I'm wondering if anyone can point me to a reference on how the various Lefschetz-Poincare dual torsion pairings of a manifold with boundary fit together.

To explain in more detail, consider a connected compact oriented n-manifold $M$ with boundary. Then we have the various dualities with rational coefficients $H_i(M;Q)=H_{n-i}(M, \partial M; Q)$ and $H_i(\partial M;Q)=H_{n-i-1}(\partial M; Q)$, but we also obtain, from some easy tinkering with the long exact sequence of the pair and other basic observations that, e.g. $im(H_i(M)\to H_i(M, \partial M))$ is dual to $im(H_{n-i}(M)\to H_{n-i}(M, \partial M))$ (in fact this is how we define signatures on manifolds with boundary) and similar results hold for the other "shared" terms in the long exact sequence.

I'd like to know more about the generalization of this over Z and, in particular, about what torsion pairings to Q/Z exist on the various images, cokernels, etc. of the long exact sequence and which are nonsingular. Does anyone know of any place in the literature where this is worked out?

Thanks!

Updated: Thanks, Tom, for your response. I've been thinking about it, and while I agree that the situation is much murkier over Z, I think there are still some things that can be said.

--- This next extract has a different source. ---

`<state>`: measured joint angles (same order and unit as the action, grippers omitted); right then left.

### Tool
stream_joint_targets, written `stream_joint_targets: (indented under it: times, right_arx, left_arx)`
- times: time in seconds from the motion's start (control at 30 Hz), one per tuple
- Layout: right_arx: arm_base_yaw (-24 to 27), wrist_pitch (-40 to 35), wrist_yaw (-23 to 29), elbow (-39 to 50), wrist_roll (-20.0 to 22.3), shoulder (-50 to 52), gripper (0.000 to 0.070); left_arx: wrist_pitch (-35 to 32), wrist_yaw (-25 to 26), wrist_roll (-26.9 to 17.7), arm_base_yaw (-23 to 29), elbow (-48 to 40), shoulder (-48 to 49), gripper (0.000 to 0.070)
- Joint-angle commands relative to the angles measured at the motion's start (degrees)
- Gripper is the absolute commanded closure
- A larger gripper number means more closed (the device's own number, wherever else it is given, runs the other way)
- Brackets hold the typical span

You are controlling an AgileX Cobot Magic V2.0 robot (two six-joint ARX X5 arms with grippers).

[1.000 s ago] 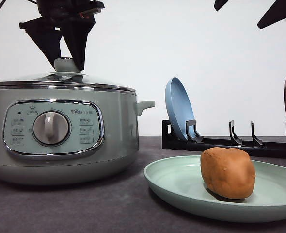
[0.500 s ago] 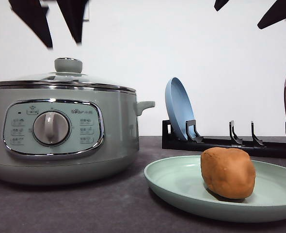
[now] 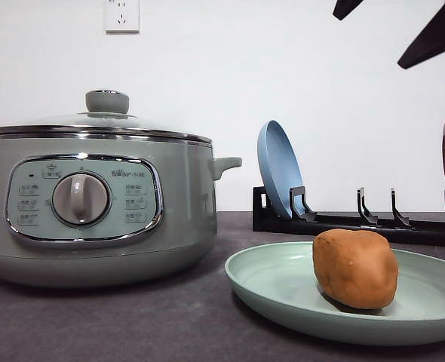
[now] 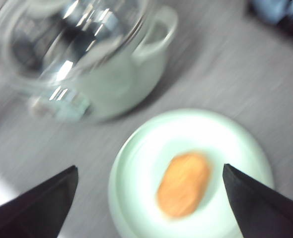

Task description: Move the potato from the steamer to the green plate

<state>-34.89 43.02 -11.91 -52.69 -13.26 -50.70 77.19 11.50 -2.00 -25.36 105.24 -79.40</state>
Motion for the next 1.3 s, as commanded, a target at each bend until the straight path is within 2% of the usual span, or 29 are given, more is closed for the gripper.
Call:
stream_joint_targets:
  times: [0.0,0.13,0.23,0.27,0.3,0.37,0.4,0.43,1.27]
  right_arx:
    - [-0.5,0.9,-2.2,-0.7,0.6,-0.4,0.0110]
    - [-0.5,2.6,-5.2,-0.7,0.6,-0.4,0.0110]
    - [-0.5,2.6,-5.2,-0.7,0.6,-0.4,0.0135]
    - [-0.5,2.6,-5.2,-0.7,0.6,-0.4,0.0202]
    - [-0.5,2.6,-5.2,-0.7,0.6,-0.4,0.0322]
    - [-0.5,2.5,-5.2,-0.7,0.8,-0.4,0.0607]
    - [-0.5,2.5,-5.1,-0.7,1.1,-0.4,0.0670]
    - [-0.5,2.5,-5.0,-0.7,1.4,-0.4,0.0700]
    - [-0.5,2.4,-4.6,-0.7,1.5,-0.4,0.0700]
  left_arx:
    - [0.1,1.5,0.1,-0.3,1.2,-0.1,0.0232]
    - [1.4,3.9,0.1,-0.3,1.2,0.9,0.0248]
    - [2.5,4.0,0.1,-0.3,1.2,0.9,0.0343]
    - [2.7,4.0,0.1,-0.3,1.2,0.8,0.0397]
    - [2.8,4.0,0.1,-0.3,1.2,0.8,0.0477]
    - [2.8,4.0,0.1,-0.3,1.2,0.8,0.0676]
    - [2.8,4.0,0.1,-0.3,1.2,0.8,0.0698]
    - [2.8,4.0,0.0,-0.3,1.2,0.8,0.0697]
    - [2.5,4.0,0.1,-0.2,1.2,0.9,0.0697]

For example, it's true that the map $H_n(M)\to H_n(M, bd M)$ (let's assume $n$ is the middle dimension to simplify the discussion), only yields a nondegenerate pairing on the image (which you call $A$) mod torsion and not a perfect (nonsingular) pairing. But now since $H_n(M)\to A/\text{torsion}$ has a free group as its image, we have a (non-unique) splitting that lets us consider $A/\text{torsion}$ as a direct summand of $H_n(M)$. Let's fix this summand for now (the choice turns out not to matter). Since $H_n(M)/\text{torsion}$ and $H_n(M, bd M)/\text{torsion}$ are (perfectly) Z-dual, $A/\text{torsion}$ must be dual to something in $H_n(M, bd M)/\text{torsion}$, and I claim that the thing it's dual to is isomorphic to the kernel of $H_n(M,bd M)\to H_{n-1}(bd M)/\text{torsion}$ (mod torsion). Notice that any non-torsion element of this kernel has a multiple represented by a cycle in $M$, and so it must have non-zero intersection number with any cycle in the boundary, and this shows that as far as intersection pairings are concerned, the choice of $A/\text{torsion}$ as a summand of $H_n(M)$ doesn't matter. I don't really want to get into the details of the rest of my claim here, but the basic idea should be that these are the things that should be dual once we tensor with Q but over Z we need to make sure we have all the appropriate Z-primitives, which I'm pretty sure this does (since if a multiple of $x\in H_n(M,bd M)$ is in $A$, then $x$ becomes torsion in $H_{n-1}(M)$).

So what's the point of all this? Well, even over Z we can say that there is a nonsingular pairing between a certain cokernel and a certain kernel, as long as we mod out the torsion in the right places. I suspect that there's a more subtle version of this for the torsion linking pairings where instead of quotienting out all torsion we just kill certain torsion subgroups. I think I've seen things somewhat of this nature in papers relating Witt groups of Z pairings to Witt groups of Q/Z pairings.